En effet, l’assemblée constituante qui est supposée avoir terminé la rédaction de la constitution depuis belle lurette, avance à pas de tortue, à bâtir le texte d’une nouvelle Constitution.
Au moment des élections multiraciales en RSA l’élaboration de la constitution n’avait pas pris autant de temps.

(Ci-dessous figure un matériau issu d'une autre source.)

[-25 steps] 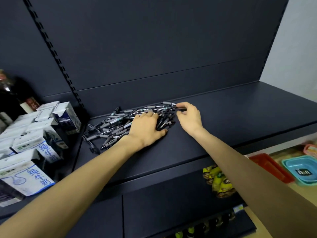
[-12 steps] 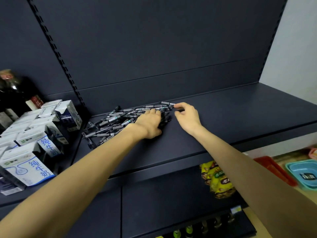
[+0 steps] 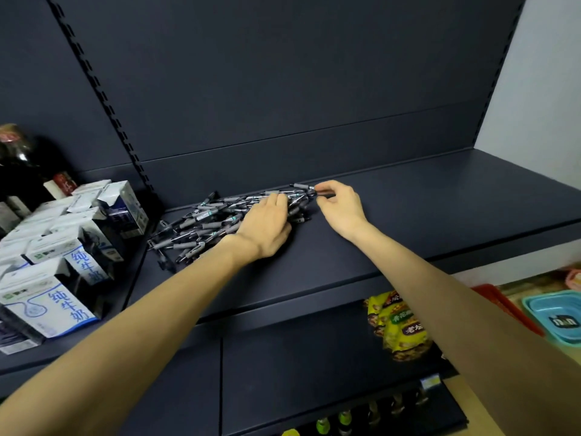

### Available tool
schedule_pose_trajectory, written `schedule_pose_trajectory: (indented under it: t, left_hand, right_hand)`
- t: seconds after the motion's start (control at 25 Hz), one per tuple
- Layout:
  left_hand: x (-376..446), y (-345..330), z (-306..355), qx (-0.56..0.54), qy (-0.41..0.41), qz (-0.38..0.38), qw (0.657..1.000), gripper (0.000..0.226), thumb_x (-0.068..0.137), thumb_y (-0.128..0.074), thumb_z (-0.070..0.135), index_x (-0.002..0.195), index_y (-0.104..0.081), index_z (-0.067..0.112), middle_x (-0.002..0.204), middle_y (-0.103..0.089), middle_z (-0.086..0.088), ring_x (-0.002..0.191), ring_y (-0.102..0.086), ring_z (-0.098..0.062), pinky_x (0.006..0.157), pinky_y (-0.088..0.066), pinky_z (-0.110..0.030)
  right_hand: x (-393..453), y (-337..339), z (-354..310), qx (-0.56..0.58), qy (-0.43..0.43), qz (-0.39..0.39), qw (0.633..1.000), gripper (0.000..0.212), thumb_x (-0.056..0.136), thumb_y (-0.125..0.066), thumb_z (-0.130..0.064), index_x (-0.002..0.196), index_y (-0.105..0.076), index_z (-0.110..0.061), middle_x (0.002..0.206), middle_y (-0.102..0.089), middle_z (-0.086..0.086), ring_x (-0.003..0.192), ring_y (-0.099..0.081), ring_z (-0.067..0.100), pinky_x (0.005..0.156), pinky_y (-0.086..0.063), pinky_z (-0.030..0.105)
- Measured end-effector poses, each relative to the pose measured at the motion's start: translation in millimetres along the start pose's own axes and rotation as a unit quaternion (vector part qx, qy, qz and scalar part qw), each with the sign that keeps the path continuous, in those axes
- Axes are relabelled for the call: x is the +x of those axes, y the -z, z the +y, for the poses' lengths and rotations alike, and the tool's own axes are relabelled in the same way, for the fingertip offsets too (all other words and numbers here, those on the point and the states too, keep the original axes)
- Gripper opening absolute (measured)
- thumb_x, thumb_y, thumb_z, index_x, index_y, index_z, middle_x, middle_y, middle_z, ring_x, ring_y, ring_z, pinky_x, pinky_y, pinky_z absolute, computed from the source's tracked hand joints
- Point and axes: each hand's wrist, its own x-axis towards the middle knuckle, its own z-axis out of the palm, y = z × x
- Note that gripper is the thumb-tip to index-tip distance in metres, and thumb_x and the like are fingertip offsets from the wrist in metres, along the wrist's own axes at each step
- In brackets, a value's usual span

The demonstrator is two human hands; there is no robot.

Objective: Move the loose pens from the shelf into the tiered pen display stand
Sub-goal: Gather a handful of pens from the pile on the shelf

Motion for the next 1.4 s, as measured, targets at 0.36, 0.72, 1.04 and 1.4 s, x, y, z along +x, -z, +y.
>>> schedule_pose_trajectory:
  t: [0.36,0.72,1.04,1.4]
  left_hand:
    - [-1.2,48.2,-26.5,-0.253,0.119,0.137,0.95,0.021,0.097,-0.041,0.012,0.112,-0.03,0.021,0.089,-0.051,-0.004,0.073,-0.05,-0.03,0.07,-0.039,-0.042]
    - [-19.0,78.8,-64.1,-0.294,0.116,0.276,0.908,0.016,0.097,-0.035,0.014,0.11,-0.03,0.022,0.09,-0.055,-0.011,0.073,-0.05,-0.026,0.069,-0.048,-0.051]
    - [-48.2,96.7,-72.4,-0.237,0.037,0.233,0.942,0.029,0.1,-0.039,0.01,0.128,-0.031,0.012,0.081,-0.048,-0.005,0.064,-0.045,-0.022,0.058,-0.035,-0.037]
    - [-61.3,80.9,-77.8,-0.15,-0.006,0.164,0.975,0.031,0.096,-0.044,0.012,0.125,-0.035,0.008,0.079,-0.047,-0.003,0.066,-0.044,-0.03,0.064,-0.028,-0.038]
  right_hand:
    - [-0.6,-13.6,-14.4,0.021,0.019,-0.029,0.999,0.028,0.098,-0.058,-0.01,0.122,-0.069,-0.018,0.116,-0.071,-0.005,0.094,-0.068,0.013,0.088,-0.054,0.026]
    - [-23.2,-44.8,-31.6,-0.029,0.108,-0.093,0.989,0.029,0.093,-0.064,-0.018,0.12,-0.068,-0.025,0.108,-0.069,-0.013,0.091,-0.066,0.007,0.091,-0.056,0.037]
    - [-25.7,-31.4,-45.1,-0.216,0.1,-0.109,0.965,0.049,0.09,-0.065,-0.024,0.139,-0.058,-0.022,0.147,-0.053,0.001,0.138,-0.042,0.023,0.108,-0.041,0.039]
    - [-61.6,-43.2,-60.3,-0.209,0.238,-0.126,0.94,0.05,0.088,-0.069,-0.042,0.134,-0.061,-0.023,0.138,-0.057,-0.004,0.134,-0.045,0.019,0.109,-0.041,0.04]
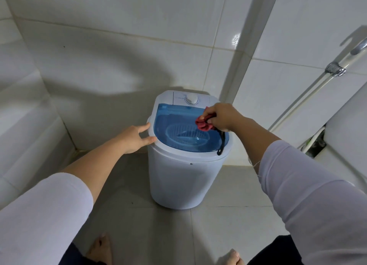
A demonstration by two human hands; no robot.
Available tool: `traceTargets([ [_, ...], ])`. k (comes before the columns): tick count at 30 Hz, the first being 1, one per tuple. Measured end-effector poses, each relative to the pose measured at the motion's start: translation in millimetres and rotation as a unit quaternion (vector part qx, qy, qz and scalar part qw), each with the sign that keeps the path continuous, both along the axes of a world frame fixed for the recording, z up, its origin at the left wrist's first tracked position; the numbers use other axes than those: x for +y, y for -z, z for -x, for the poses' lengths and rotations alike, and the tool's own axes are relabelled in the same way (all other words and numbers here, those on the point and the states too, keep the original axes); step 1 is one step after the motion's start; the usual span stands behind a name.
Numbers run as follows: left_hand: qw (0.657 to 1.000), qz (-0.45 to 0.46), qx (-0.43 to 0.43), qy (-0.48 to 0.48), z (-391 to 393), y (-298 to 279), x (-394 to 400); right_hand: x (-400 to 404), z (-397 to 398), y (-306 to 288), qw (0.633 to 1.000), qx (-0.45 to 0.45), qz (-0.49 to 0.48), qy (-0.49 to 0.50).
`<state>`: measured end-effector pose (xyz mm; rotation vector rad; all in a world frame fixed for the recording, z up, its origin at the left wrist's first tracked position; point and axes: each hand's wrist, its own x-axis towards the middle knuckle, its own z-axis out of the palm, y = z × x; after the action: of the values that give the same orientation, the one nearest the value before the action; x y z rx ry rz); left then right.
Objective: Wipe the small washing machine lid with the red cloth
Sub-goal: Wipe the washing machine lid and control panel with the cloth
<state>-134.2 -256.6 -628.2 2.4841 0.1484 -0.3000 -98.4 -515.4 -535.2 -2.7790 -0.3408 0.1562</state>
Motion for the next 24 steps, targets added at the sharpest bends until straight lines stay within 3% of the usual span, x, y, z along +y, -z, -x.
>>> traceTargets([
  [8, 0.998, 0.039, -0.038, -0.036, -32, -11, 9, 77, -4, 7, 0.99, 0.0, 0.038, -0.133],
  [16, 0.996, 0.082, -0.032, -0.017, -49, -3, 6, 102, -4, 16, 0.976, 0.032, 0.114, -0.184],
  [24, 0.997, 0.017, -0.075, -0.018, -55, 4, 5, 93, 9, 15, 0.964, 0.039, 0.141, -0.224],
])
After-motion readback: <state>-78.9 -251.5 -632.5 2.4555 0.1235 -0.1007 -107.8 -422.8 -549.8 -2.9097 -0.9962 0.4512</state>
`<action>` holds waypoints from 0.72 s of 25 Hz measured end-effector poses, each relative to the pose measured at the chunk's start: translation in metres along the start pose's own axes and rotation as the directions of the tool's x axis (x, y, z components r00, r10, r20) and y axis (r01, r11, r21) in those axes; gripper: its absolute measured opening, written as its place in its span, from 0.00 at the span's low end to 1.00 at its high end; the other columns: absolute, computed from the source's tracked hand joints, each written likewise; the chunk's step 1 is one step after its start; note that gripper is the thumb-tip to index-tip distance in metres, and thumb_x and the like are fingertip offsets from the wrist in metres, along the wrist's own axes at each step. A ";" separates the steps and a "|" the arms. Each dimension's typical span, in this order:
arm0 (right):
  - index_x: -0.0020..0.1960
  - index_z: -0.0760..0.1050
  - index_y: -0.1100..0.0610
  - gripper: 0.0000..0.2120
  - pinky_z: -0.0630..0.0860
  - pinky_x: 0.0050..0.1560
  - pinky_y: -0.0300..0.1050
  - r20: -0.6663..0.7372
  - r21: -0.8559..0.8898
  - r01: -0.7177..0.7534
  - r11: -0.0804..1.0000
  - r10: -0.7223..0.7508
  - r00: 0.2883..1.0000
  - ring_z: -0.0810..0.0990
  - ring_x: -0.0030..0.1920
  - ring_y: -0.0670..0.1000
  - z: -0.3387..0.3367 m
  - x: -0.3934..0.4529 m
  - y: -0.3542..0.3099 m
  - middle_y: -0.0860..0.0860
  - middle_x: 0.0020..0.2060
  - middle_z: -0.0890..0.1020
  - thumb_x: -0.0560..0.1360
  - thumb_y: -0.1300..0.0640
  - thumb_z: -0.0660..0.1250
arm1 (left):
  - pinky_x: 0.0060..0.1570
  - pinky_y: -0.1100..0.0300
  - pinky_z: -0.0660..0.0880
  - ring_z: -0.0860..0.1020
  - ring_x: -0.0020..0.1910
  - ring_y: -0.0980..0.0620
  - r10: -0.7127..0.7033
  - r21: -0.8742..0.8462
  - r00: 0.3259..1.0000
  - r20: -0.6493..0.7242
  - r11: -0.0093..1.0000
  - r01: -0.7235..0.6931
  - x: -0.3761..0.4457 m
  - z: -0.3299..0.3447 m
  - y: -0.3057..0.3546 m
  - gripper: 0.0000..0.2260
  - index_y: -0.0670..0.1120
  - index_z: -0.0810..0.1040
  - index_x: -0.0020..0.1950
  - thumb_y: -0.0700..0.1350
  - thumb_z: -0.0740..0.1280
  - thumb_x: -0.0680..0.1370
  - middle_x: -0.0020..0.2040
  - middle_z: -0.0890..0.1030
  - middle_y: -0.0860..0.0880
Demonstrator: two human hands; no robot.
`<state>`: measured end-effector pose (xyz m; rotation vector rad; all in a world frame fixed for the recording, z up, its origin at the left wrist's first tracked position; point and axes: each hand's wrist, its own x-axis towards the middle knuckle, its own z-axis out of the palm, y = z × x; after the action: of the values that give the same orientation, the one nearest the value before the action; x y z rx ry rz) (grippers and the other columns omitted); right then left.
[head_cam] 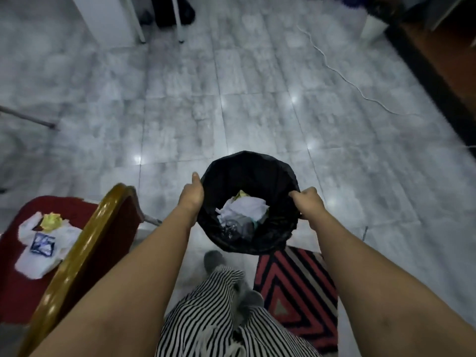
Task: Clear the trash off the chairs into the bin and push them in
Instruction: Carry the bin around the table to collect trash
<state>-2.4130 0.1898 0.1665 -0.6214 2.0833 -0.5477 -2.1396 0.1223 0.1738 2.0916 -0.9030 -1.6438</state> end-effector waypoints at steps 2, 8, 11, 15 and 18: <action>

Il est vrai que le tissu juridique constitutionnel était bien en place dans ce pays depuis des décennies et qu’il y avait une tradition parlementaire bien assise.
C’était donc une constitution très moderne qui y avait été conçue et promulguée par le Président Nelson Mandela, le 10 décembre 1996, et qui est entrée en vigueur le 4 février 1997.

Nous nous limiterons donc dans cet article à la transposition possible d’une partie de cette Constitution, celle relative aux dispositions régissant le fonctionnement des collectivités territoriales. Ce choix avait été dicté lors de la rédaction de la première mouture de cet article par le souci d’appuyer et d’éclairer les travaux entamés par la commission collectivités territoriales de la constituante civile, une association à but non lucratif, qui elle-même se propose de réaliser un projet de texte en ce sens et de l’intégrer dans un projet plus global de Constitution à soumettre à la Constituante élue.
Cependant, pour des raisons qu’il serait trop long de détailler ici, la structure de la constituante civile n’existe plus aujourd’hui. On avait estimé qu’elle avait joué son rôle et que le texte qu’elle avait proposé pour aider la constituante élue à parachever son travail avait été fait. Or on se rend compte que notre constituante n’avance toujours pas malgré les conseils qu’on lui donne. Ce qui signifie qu’il existe d’autres raisons qui ralentissent le processus de rédaction.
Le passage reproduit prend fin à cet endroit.